The ancient religious or mythological perspective, Animism—from the latin anima (breath, spirit, life)—is regarded as the most ancient of belief systems. This belief asserts that all beings: animals, plants, rocks, rivers, weather systems, and human handiwork (made from organic materials) are animated and alive. There is historic precedence for sentience of all beings and it appears that we are coming back to this understanding today.
To put it all in a final perspective, PhD Kenneth Worthy writing in Psychology Today, “Are Plants Entering the Realm of the Sentient?” (2014), states,
It’s long overdue for us to stop thinking of humans as the only conscious animals. If powerful capabilities long thought unique to humans exist not only in other animals but in plants as well, we must truly begin to see greater continuity between ourselves and the rest of nature.

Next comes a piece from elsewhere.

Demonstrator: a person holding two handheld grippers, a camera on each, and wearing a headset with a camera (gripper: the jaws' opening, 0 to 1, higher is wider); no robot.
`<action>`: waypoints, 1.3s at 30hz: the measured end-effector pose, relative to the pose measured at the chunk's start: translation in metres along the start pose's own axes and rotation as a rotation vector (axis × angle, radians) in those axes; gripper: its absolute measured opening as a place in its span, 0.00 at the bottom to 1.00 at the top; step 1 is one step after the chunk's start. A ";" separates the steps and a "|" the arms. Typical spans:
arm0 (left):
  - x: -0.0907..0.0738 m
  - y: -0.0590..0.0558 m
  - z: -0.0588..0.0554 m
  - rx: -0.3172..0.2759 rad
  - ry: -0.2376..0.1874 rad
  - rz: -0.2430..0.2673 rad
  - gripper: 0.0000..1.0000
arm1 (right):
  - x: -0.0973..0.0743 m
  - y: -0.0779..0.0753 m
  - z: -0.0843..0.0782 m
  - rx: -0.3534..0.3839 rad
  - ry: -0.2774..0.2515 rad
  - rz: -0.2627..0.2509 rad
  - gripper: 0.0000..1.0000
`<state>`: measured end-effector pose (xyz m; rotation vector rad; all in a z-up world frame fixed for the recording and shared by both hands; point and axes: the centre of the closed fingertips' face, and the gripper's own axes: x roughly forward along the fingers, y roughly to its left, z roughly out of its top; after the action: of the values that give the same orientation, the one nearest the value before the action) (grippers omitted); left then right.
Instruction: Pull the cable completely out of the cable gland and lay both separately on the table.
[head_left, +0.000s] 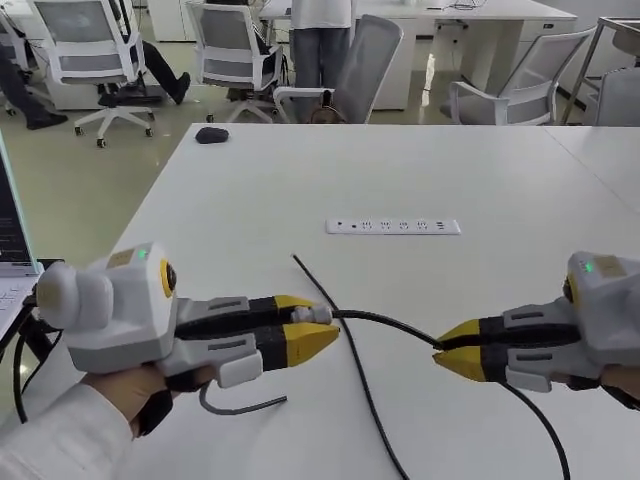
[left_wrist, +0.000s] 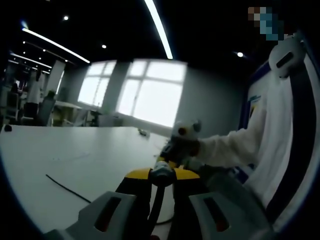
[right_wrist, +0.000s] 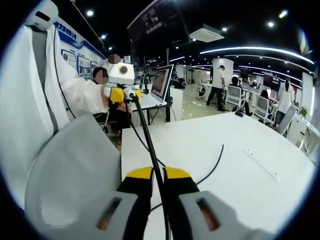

Imagine the realm of possibilities that open up if the idea that communication between plants and us can occur. Plants are some of the oldest living residents of this earth, developing about 700 million years ago and fungi perhaps 1.3 billion years ago. Plants and fungi have been around an extremely long time, have survived mass extinctions and extraordinary climate change. They would have a lot to teach us and we have much to learn.